I think that this is a wonderful initiative. I know that I struggled my first 6 years as a coach and debater in college to maintain a healthy lifestyle in debate. It really took taking a year off from active coaching for me to get in a healthy lifestyle that I was able to maintain good habits when I returned. Here are some things that have helped me when I was the most active in college traveling (10-14 tournaments per year):

1. Stop drinking pop (soda). Cutting down on pop 8 years ago was incredibly hard for me. I used to see Pepsi trucks driving around the Wayne State campus, and I would start to salivate. I switched to 100% juice boxes for times that I would drink pop (in night classes, at tournaments). This whole process took about 3 months - from drinking 2-3 cans of regular pop each day, to drinking one pop per week and the occasional fruit juice. For me, going cold turkey was kind of difficult, so I made sure to slowly wean myself off the habit. I easily lost 15-20 pounds without changing other habits. For those of you who drink diet pop, remember, there are some pretty good studies that suggest people tend to compensate by eating more food when they drink diet pop, so you actually don't save on calories.

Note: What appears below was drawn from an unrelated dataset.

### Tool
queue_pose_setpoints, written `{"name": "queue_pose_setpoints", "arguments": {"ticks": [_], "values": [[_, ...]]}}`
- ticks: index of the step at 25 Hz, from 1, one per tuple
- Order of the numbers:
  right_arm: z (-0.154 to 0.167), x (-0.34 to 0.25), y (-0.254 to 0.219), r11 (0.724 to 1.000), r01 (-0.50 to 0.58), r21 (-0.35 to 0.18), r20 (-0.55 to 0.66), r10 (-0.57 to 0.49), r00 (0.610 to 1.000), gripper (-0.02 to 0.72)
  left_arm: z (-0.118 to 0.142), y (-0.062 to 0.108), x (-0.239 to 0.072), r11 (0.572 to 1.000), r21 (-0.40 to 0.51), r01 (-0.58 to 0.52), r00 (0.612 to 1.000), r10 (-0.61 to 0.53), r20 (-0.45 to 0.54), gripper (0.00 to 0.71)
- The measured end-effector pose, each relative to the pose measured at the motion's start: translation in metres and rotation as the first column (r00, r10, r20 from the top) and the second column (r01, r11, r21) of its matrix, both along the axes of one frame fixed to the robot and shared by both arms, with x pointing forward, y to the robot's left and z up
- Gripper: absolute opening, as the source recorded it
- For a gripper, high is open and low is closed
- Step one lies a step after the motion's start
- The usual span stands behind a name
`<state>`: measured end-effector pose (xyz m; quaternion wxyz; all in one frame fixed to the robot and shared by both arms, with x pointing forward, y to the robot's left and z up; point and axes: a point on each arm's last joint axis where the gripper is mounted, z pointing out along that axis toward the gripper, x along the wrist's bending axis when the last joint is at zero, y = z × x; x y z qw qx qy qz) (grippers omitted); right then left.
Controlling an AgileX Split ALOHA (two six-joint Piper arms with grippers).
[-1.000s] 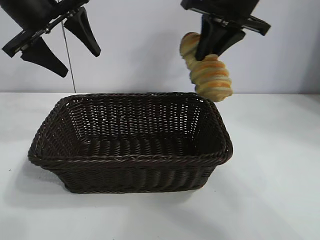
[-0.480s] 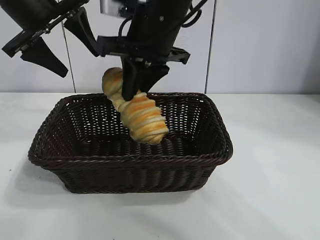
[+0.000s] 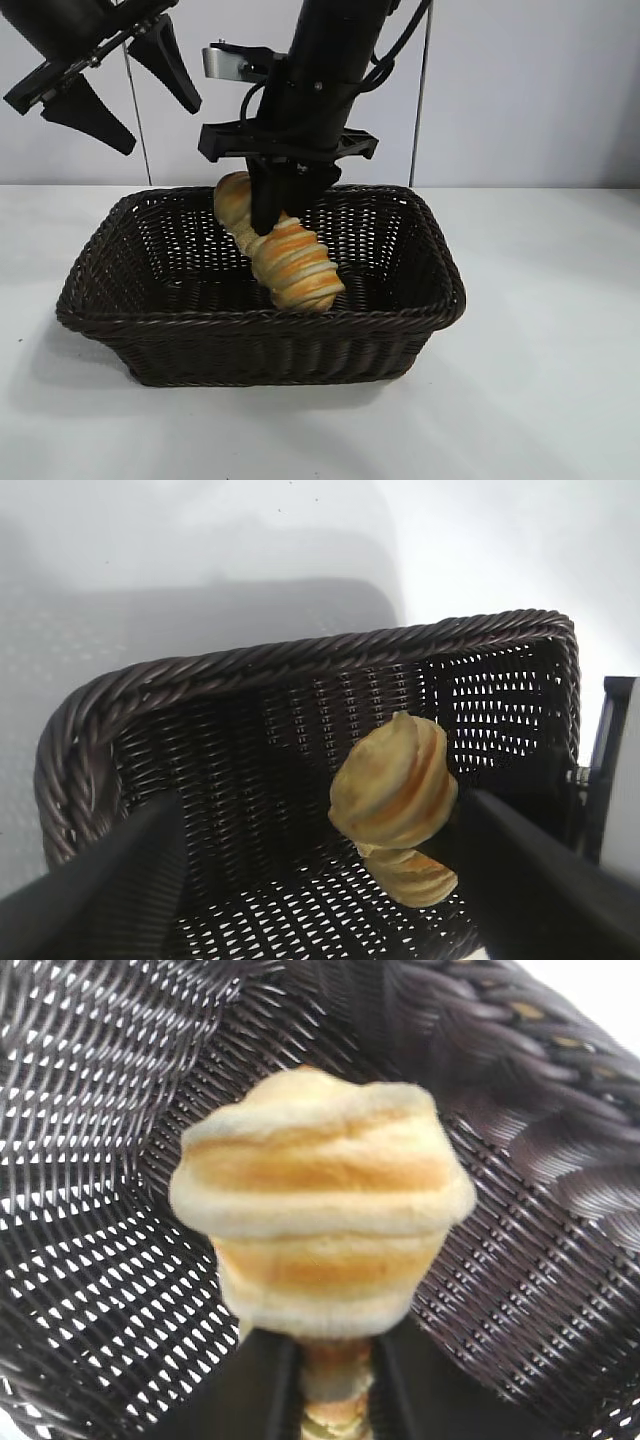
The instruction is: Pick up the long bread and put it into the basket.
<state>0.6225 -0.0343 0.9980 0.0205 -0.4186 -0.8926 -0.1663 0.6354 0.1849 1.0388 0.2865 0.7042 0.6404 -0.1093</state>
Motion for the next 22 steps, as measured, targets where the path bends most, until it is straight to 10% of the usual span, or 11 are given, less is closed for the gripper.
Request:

2. Bring some snacks with you. Sherry had great suggestions for getting fruit and such at tournaments. Another helpful way is stocking up before you even get to the tournament. Those long drives with many stops can be very tempting. Carrying around a water bottle, nuts, even little dark chocolate squares (provided that you don't finish the bag during the tournament), can be good ways to make sure that you aren't grabbing any food that is available to you, and probably will help save you money by not buying food at gas stations.

3. Try to do small bursts of exercise at tournaments. I know that this can be hard if you share a room with 3-4 other people, but taking a 15 minute walk in the hotel in the morning, bringing some weight bands, or even doing some core exercises in the morning can be a good way to stay on a schedule when traveling. You don't need to use the hotel gym or bring an exercise machine with you, if you are doing regular exercise at home, any exercise at the tournament can help keep you on track. Working out at tournaments probably works best if you are doing more exercise at home (30-60 minutes per day), as opposed to trying to get all of your exercise at home.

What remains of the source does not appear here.